Once again, the students suggested that I publish my techniques. I don't always talk about the "business" of beadwork in class, but this time I did. I think I'm mulling all this over. I shared with them -- and they nodded in understanding (thank you!) that there is a window of opportunity for publishing a technique before it gets out there and becomes common knowledge. I'm happy to share what I know, but I'd also like to make a dollar at it.

So I need to decide -- do I want to self-publish a booklet, propose a magazine article or two, approach a publisher, or what?

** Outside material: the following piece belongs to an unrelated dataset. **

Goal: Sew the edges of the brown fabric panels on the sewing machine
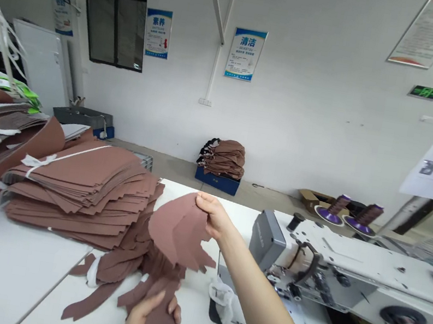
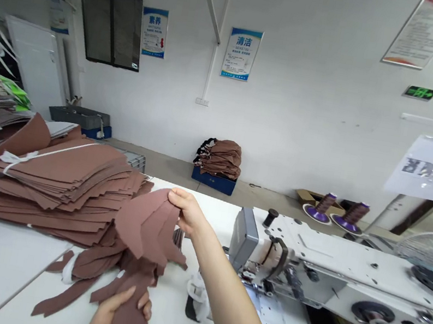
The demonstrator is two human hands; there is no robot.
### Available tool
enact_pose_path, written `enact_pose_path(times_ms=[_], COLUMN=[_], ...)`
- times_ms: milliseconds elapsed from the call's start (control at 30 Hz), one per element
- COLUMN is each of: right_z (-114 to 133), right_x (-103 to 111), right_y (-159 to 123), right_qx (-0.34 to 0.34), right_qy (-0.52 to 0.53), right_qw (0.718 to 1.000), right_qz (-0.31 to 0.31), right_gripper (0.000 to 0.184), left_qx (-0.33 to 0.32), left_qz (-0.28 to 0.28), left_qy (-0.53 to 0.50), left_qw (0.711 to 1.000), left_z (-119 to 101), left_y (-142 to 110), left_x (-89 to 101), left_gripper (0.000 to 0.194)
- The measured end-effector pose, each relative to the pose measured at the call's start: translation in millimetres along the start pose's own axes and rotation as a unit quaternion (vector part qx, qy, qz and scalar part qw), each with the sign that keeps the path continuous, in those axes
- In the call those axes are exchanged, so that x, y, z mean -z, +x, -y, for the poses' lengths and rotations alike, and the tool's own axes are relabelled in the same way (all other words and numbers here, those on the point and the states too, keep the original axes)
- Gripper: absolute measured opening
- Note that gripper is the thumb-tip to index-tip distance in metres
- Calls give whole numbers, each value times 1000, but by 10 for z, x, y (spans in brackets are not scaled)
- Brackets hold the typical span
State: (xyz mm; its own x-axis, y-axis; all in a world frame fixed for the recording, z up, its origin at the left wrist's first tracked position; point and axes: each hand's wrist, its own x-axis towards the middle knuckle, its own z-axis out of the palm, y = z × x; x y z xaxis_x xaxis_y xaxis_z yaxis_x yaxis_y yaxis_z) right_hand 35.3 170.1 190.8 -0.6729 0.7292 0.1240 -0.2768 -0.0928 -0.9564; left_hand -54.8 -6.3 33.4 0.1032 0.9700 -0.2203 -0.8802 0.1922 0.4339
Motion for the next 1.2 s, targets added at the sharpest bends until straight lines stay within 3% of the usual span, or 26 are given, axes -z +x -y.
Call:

  • Self-publish -- I wrote a 20-page booklet for my color theory workshops, and I'm just about ready to start selling them on Etsy. I have the equipment I need to produce them at home, a little at a time. Do I want to do the same with my sequin instructions?
  • Magazine articles -- I've written many craft magazine articles and I'd love to do more. The money isn't much, but it keeps me in the game, ya know? My first invitation to speak (thank you Nancy Z!) came right after my very first magazine article came out. Should I pitch an article on a sequin stitching technique?
  • Book -- The least appealing choice for me, but also the one where I stand to make a nice chunk of change, is pitching a book to a publisher. It's an awful lot of work that involves a lot of people besides me, which means I have to prioritize it and work on their schedule. There goes my beading time.
Ironically, this is the only class I have ever done with no written handouts -- because they are not really needed. And yet, in every class, my students urge me to publish the techniques. Interesting, eh?

Thanks for reading. If you have experience publishing a craft book or want to weigh in, feel free.

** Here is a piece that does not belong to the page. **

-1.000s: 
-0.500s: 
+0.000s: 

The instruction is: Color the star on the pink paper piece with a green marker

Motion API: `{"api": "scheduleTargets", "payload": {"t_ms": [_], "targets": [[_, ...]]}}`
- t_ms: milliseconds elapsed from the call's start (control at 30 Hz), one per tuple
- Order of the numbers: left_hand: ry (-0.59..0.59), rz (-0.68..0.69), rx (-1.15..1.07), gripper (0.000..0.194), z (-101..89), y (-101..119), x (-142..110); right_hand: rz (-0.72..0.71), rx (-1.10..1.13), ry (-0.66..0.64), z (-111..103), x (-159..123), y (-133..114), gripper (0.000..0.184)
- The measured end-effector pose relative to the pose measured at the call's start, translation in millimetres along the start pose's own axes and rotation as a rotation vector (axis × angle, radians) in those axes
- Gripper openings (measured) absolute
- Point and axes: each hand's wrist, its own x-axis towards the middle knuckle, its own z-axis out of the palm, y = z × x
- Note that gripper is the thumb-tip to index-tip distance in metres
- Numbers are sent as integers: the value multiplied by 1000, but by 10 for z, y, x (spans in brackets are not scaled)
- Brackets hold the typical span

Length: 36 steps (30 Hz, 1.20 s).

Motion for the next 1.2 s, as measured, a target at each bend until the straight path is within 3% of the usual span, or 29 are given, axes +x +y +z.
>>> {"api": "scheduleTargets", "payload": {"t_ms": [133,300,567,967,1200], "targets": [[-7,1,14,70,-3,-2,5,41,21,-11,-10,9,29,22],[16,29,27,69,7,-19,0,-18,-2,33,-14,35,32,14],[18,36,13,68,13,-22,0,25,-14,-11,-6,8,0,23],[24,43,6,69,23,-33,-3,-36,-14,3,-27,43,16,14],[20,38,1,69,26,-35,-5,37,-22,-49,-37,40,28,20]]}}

  1. I'm not in the publishing business, but however you choose to publish, I could certainly use good info on stitching with sequins.

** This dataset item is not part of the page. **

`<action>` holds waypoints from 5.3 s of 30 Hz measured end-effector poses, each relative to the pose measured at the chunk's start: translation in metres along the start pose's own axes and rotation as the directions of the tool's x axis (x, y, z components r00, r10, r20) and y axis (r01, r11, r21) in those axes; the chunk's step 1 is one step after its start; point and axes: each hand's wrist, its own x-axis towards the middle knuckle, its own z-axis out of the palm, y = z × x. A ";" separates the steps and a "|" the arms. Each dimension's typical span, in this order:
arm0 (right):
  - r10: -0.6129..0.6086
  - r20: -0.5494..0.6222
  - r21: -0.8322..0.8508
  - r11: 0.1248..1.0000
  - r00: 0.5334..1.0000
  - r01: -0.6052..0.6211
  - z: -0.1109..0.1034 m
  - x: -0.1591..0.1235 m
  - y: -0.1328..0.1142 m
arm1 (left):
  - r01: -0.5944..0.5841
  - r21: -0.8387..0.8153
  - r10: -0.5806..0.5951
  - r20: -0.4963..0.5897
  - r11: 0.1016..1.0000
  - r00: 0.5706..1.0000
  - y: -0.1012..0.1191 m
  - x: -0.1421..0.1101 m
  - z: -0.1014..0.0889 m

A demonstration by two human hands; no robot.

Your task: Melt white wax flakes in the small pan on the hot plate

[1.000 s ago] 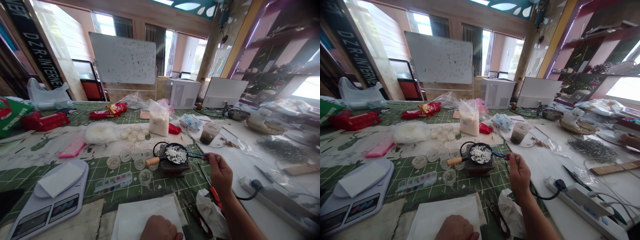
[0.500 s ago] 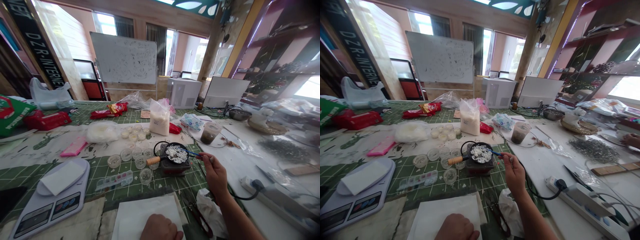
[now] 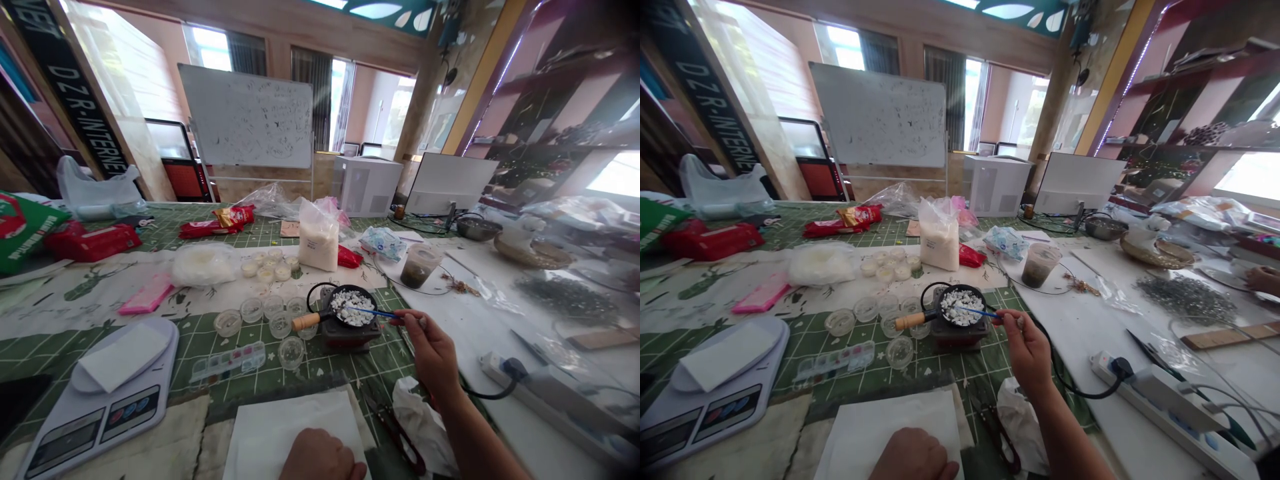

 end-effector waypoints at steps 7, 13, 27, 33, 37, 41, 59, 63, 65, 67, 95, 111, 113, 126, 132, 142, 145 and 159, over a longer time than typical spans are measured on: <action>0.036 -0.084 -0.031 0.999 0.996 -0.039 -0.007 0.004 0.003 | 0.026 0.004 -0.025 -0.049 1.000 0.998 -0.001 0.002 0.008; 0.075 -0.119 -0.093 0.992 0.990 -0.086 -0.009 0.008 0.008 | 0.025 0.005 -0.025 -0.066 1.000 0.998 0.001 0.003 0.008; 0.120 -0.020 0.125 0.985 0.993 -0.117 -0.005 0.011 0.010 | 0.030 0.061 -0.027 -0.048 0.998 0.998 0.001 0.001 0.010; 0.059 0.002 0.081 0.995 0.998 -0.059 -0.001 0.004 0.001 | 0.033 0.074 -0.030 -0.041 0.997 0.999 0.003 0.001 0.006; 0.070 -0.034 0.002 0.998 0.997 -0.070 -0.002 0.002 -0.001 | 0.015 0.054 -0.011 -0.079 0.998 0.997 -0.001 0.003 0.011; 0.045 -0.033 0.029 0.999 0.998 -0.044 -0.005 0.004 -0.002 | -0.017 0.005 0.018 -0.175 1.000 0.984 -0.005 0.006 0.024; -0.208 -0.156 -0.259 0.952 0.966 0.164 -0.014 0.006 -0.005 | 0.019 0.036 -0.015 -0.119 0.999 0.993 -0.001 0.003 0.018; -0.341 0.021 -0.311 0.891 0.940 0.330 -0.007 0.001 -0.009 | 0.033 0.022 -0.029 -0.177 0.999 0.984 -0.005 0.009 0.034; -0.303 0.055 -0.201 0.930 0.951 0.308 -0.004 -0.002 -0.012 | 0.029 0.015 -0.025 -0.196 0.999 0.980 -0.007 0.012 0.038; -0.229 0.060 -0.132 0.963 0.972 0.235 -0.004 -0.003 -0.013 | 0.017 0.010 -0.015 -0.198 1.000 0.980 -0.007 0.012 0.038; -0.334 0.139 -0.155 0.922 0.932 0.354 0.007 -0.007 -0.011 | 0.000 -0.081 -0.020 -0.247 0.997 0.969 -0.008 0.009 0.039; -0.405 0.169 -0.159 0.888 0.898 0.431 0.003 -0.008 -0.013 | -0.003 -0.043 -0.007 -0.249 0.999 0.969 -0.011 0.011 0.043; -0.393 0.143 -0.144 0.900 0.908 0.412 0.001 -0.008 -0.014 | -0.012 -0.049 -0.002 -0.277 0.999 0.961 -0.011 0.011 0.045; -0.466 0.176 -0.254 0.830 0.867 0.497 0.014 -0.008 -0.008 | -0.222 -0.574 -0.124 -0.502 0.788 0.856 -0.026 0.002 0.052; -0.437 0.161 -0.247 0.850 0.885 0.465 0.014 -0.006 -0.005 | -0.249 -0.916 -0.171 -0.313 0.315 0.934 -0.032 -0.008 0.029; -0.272 0.013 -0.273 0.925 0.962 0.265 -0.009 0.001 -0.004 | -0.243 -0.968 -0.203 -0.226 -0.061 0.953 -0.038 -0.002 0.023; -0.242 0.107 -0.164 0.953 0.964 0.257 -0.006 0.000 -0.007 | -0.338 -0.941 -0.180 -0.336 0.020 0.924 -0.041 -0.004 0.023; -0.127 0.017 -0.149 0.980 0.992 0.128 -0.001 -0.001 0.000 | -0.056 0.241 0.246 -0.914 0.969 0.322 -0.021 -0.021 0.020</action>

    A magazine article might be a good way to test the level of interest, if you wanted to reach a larger audience. However you choose to publish, if and when you do, I'll buy it.

  2. Mary,

    Your class sounds like so much fun! I wish I lived in New Mexico -- I can see that you have a thing or two to teach me.

    On the subject of publishing, here's what bead artist Robin Atkins has to say:

    Also, a friend of mine, Cyndi Lavin, has self-published a series of e-books on bead embroidery.

    This is a great way to go about it if you want to publish a "chapter" at a time. And if you have any questions for her, I'm sure she'd be happy to help.

    I have a ton of other links, but I don't want to overload you. Whatever you decide to do, I'll be excited! And I'll be happy to help in whatever way you need, even if it's just being a cheerleader.

  3. Being on my 5th self-published book (booklet?) I can give you some comments from my experience if you wish - email me

  4. Thanks, y'all, I wish I could figure a way to show all comments right there below the post, without having to click.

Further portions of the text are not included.